As part of Interaction Design coursework, I teamed up with classmates to develop a STEM VR laboratory experience from concept to prototype.
Working primarily as visual designer, I began with concept ideation sketch work for proposed multimedia and hardware applications; spending much time to refine interaction design principles throughout low, mid, and high fidelity wireframes.
Amid the COVID era, our team sought to draft up remote learning solutions to offer a more immersive laboratory experience for students. With the pandemic mandating stay-at-home orders, all education moved online, and school facilities remain unused.
But what does this mean for a STEM curriculum (Science, Technology, Engineering, and Math), which traditionally benefits from laboratory experimentation?

Knowing that physical experiments cannot be conducted on-screen with any true sense of realism or lasting educational value, we confirmed our assumptions with user research surveys among high school and college students. Insights revealed that without any tangible laboratory environment, lessons are almost entirely ineffectual.
How might we better empower our students to learn from home?
As we eventually narrow down our product design to VR implementation of remote, teacher-assisted laboratory experiments; we did not come to this decision lightly. There was much deliberation amongst the team regarding the best way to deliver such an experience.

We toiled with physical kits sent by mail, yet this would involve the possibility of hazardous materials being provided-to or sourced-by the user in order to conduct experiments at home. These solutions would all essentially be accompanied by pre-recorded instruction, and thus lacked oversight.
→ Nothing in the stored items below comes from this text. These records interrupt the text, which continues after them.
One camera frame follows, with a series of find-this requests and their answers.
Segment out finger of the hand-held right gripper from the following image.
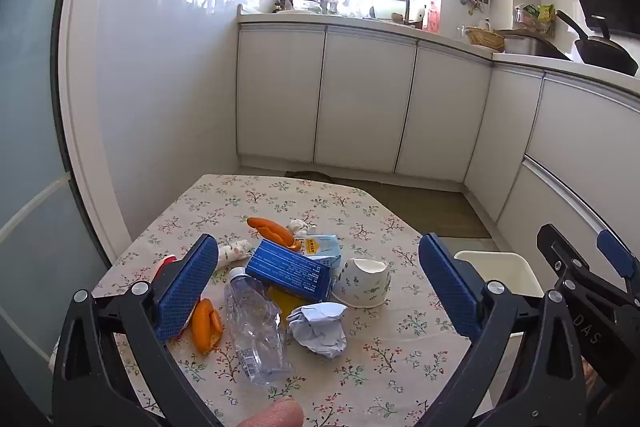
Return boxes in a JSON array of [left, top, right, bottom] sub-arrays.
[[537, 223, 598, 280], [597, 229, 640, 293]]

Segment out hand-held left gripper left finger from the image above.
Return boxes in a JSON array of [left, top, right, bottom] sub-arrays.
[[52, 233, 223, 427]]

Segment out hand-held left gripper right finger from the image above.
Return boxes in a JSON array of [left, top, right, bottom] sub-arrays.
[[417, 233, 587, 427]]

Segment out red white snack wrapper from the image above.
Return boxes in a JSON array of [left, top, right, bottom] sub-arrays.
[[151, 254, 205, 340]]

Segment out orange peel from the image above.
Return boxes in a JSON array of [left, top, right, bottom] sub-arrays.
[[247, 217, 303, 252], [191, 298, 224, 354]]

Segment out white plastic bin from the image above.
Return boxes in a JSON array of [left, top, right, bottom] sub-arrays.
[[452, 250, 546, 300]]

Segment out printed tissue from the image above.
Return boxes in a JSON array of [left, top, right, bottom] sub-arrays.
[[288, 219, 317, 238], [215, 239, 252, 268]]

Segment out clear plastic bottle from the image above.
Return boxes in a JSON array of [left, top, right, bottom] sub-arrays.
[[223, 267, 293, 386]]

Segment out floral paper cup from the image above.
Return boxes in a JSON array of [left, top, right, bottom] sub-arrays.
[[331, 258, 392, 309]]

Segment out dark blue cardboard box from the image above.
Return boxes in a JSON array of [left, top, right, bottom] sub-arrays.
[[245, 239, 335, 303]]

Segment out light blue drink carton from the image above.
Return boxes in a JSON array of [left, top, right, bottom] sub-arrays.
[[295, 234, 343, 278]]

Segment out pale blue paper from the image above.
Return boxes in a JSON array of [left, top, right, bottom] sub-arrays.
[[286, 302, 348, 359]]

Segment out person's left hand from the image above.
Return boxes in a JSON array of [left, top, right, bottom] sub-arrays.
[[235, 397, 306, 427]]

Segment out brown floor mat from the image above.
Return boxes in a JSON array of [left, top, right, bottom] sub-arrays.
[[372, 184, 493, 240]]

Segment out white drawer cabinet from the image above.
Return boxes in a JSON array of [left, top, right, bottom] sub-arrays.
[[462, 64, 640, 303]]

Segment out floral tablecloth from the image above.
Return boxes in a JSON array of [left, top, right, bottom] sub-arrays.
[[90, 173, 481, 427]]

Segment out black wok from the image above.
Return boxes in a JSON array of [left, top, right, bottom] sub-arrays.
[[555, 10, 640, 76]]

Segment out white kitchen base cabinet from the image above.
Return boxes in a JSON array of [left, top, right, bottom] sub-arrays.
[[236, 23, 493, 182]]

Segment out metal cooking pot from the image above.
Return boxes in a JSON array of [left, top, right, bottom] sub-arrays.
[[502, 32, 571, 60]]

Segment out wicker basket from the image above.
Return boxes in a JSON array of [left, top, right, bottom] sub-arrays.
[[465, 27, 506, 52]]

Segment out green yellow snack bags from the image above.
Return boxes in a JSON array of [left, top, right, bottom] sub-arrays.
[[515, 3, 557, 35]]

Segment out frosted glass sliding door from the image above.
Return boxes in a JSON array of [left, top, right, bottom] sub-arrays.
[[0, 0, 131, 408]]

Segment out white kitchen countertop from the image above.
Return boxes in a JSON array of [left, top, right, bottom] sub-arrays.
[[236, 4, 640, 95]]

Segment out cluster of small pots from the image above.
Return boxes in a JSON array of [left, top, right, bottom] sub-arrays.
[[274, 0, 351, 15]]

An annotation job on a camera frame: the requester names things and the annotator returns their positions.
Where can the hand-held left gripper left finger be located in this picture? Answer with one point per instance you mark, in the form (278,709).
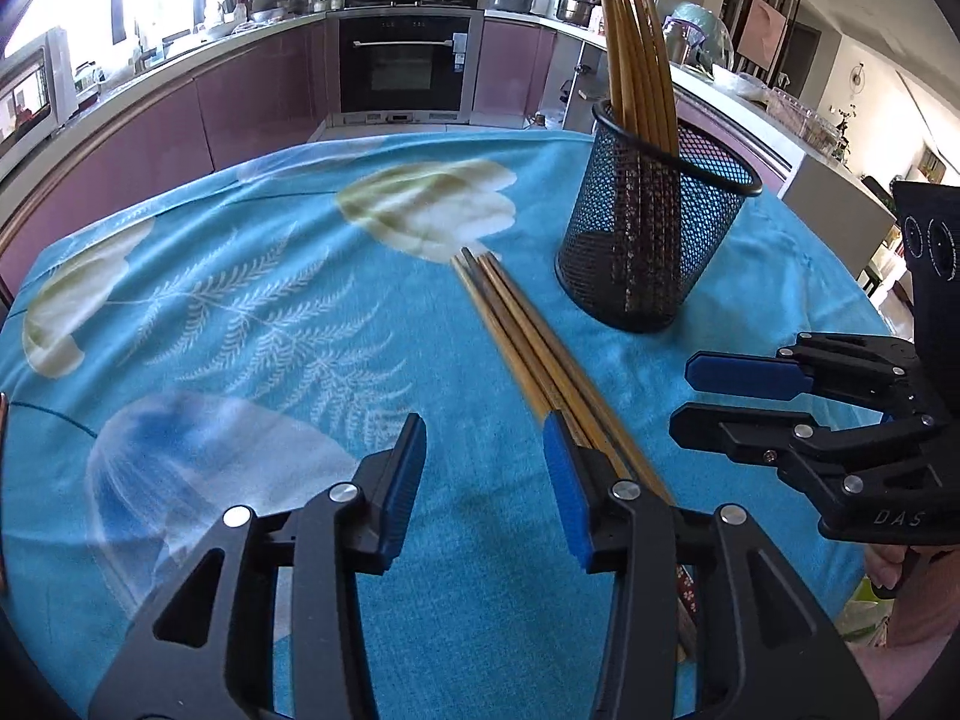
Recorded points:
(401,495)

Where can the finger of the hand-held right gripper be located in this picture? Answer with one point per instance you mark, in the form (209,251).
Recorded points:
(742,376)
(750,439)

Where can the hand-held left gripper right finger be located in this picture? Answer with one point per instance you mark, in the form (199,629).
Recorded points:
(570,495)

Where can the black mesh utensil holder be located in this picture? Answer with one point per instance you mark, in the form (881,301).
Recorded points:
(697,240)

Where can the wooden chopstick with patterned end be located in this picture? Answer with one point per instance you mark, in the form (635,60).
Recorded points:
(544,328)
(516,331)
(501,334)
(531,330)

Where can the bundle of wooden chopsticks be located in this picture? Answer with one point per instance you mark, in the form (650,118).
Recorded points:
(637,75)

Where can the person's right forearm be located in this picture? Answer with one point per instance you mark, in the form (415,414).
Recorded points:
(922,660)

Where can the person's right hand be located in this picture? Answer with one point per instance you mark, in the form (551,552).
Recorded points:
(883,566)

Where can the blue floral tablecloth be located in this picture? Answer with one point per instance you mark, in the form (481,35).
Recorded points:
(262,390)

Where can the clear plastic food container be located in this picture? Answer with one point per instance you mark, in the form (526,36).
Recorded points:
(806,124)

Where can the green plastic bag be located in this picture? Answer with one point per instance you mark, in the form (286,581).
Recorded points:
(697,34)

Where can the pink base cabinets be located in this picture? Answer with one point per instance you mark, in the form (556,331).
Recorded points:
(510,67)
(187,105)

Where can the stainless steel stockpot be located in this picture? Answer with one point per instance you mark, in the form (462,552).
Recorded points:
(576,4)

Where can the black built-in oven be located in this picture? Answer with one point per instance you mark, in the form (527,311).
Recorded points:
(405,64)

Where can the white microwave oven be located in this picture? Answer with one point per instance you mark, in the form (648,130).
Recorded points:
(26,101)

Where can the wall clock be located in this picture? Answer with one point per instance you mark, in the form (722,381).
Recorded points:
(859,82)

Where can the framed wall picture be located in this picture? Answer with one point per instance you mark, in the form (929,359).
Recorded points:
(769,30)

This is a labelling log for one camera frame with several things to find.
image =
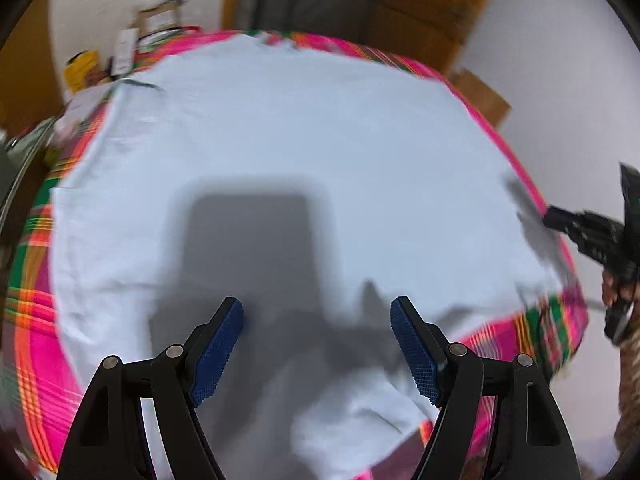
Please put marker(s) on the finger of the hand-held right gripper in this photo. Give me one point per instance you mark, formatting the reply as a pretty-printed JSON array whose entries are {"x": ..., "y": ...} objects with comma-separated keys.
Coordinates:
[{"x": 562, "y": 220}]

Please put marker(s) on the wooden wardrobe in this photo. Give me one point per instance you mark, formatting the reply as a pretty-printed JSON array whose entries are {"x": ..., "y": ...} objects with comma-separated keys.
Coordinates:
[{"x": 25, "y": 60}]

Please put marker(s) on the yellow bag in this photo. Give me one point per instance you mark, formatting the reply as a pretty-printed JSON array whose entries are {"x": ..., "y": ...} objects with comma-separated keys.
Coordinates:
[{"x": 82, "y": 70}]

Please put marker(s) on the wooden door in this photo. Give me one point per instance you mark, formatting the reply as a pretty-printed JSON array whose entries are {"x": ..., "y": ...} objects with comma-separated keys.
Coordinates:
[{"x": 425, "y": 10}]

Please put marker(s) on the person's right hand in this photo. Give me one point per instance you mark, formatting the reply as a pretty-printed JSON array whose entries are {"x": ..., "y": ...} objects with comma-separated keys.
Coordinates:
[{"x": 611, "y": 290}]

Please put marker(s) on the light blue shirt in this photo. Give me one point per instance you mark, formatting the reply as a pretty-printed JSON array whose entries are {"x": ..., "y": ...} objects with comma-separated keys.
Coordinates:
[{"x": 300, "y": 135}]

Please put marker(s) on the glass side table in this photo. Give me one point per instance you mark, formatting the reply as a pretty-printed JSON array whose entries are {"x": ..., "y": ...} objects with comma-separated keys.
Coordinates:
[{"x": 25, "y": 160}]

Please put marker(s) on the white carton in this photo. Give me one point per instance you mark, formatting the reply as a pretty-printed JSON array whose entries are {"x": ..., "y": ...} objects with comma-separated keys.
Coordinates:
[{"x": 124, "y": 52}]

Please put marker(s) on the wooden board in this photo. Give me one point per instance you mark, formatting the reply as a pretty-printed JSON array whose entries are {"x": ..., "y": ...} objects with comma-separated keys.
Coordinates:
[{"x": 482, "y": 95}]

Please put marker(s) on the small cardboard box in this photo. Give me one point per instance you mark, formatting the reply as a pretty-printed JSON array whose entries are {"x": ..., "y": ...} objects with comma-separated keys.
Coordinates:
[{"x": 157, "y": 17}]

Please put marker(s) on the pink green plaid blanket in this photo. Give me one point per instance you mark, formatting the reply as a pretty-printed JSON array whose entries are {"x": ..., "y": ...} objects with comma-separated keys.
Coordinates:
[{"x": 30, "y": 350}]

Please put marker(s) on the black mesh chair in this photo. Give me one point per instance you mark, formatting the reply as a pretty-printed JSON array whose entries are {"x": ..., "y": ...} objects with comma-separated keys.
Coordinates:
[{"x": 310, "y": 5}]

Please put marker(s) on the person's right forearm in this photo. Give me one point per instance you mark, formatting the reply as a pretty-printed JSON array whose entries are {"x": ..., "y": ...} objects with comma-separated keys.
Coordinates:
[{"x": 631, "y": 385}]

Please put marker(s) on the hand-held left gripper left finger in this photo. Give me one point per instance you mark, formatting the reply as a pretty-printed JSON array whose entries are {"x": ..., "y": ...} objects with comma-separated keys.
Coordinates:
[{"x": 220, "y": 350}]

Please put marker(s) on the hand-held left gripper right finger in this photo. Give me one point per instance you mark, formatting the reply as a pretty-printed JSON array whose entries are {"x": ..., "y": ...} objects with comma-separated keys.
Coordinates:
[{"x": 412, "y": 350}]

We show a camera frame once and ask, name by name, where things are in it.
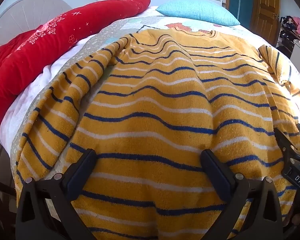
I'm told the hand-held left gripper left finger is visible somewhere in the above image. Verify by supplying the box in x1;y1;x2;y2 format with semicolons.
15;149;97;240

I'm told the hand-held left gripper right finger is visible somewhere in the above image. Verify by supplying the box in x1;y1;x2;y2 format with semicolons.
201;149;284;240

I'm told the yellow striped sweater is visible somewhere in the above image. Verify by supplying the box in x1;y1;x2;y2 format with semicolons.
15;29;300;240

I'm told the white bed sheet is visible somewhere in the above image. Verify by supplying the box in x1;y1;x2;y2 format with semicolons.
0;34;97;147

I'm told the cluttered dark shelf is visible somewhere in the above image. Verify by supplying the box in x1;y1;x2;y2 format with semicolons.
276;15;300;53

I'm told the wooden door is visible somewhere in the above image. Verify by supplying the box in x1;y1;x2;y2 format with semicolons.
250;0;282;40

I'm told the teal curtain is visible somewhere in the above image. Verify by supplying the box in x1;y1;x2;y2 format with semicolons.
227;0;254;29

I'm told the red embroidered blanket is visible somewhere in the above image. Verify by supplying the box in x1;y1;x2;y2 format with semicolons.
0;0;151;147

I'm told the heart patterned quilt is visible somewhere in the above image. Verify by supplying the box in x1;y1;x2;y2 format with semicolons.
11;5;300;180

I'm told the light blue pillow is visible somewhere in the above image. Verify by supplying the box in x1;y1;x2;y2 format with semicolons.
155;0;241;27

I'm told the white round headboard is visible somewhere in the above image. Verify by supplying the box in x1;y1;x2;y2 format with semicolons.
0;0;74;46

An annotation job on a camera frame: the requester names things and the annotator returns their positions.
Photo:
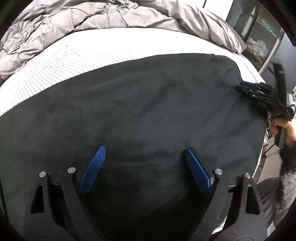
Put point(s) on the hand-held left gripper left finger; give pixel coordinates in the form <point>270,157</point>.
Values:
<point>92,169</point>

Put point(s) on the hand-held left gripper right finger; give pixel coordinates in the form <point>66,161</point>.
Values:
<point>197,171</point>

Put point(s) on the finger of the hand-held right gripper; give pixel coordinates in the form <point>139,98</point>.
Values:
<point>251,85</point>
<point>248,92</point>

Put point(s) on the black pants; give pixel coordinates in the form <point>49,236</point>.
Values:
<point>138,104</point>

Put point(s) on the person's right hand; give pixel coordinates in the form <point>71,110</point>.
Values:
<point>291,132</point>

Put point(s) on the glass door wardrobe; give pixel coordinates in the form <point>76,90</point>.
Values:
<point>261,27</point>

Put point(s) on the white honeycomb mattress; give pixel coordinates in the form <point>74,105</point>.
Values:
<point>92,53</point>

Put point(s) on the grey duvet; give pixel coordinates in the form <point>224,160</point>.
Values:
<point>92,18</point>

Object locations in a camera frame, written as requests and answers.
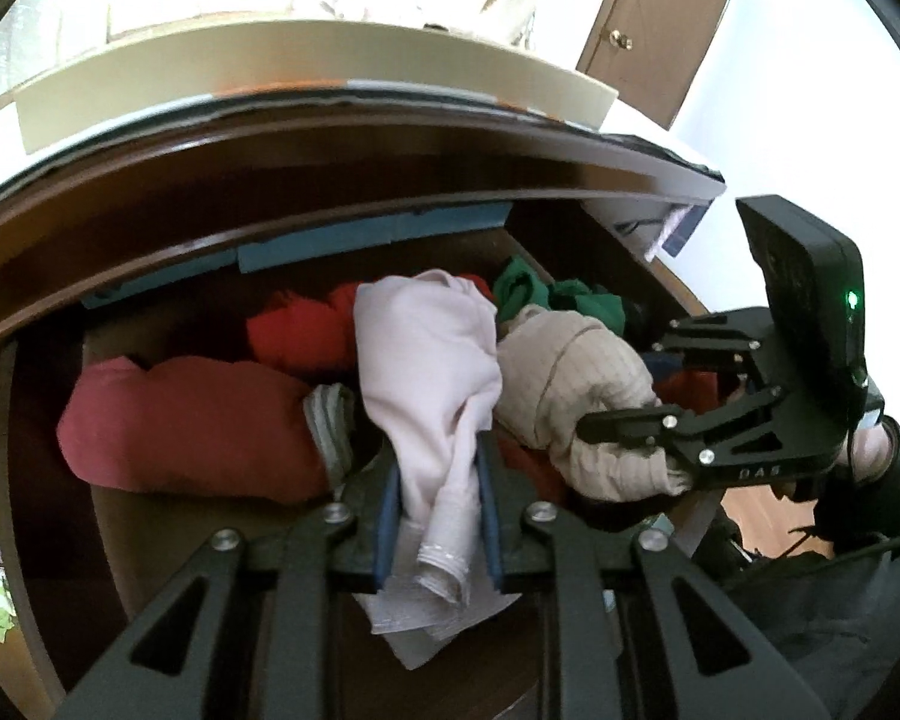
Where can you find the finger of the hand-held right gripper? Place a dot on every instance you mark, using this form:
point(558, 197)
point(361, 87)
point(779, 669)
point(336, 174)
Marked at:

Going further into physical device assistance for home experimentation, we considered a smart beaker/scale system, in addition to AR interactions on smart phone/tablet screens to provide instructional prompts.
Eventually we ruled out at-home experimentation, not only for the danger it may pose to inexperienced users, but also to better facilitate a group learning environment by structuring virtual labs on a specified schedule. Not having students conducting experiments at their leisure, but with live-instruction, proves to be vital to the learning experience.

Other third-party (and perhaps theoretical) device implementations were suggested, including a home-assist device used for narrating pre-recorded or live instruction; to be coupled with motion detection, Google Glass, gaming console integration, or further into fantasyland with a proposed holographic smart table.

If our laboratory experience was to remain virtual, the question became how can we make it better than your typical video lecture or Zoom class. The obvious solution was to utilize VR Goggles and Smart Glove technology that would ideally provide haptic responses for users serving to bolster the learning environment by stimulating the sense of touch.
Now we were onto something!
To design the best possible UI, we focused our research toward understanding user point points Before, During, and After lab experimentation. With the results from our study, we drafted the user story below.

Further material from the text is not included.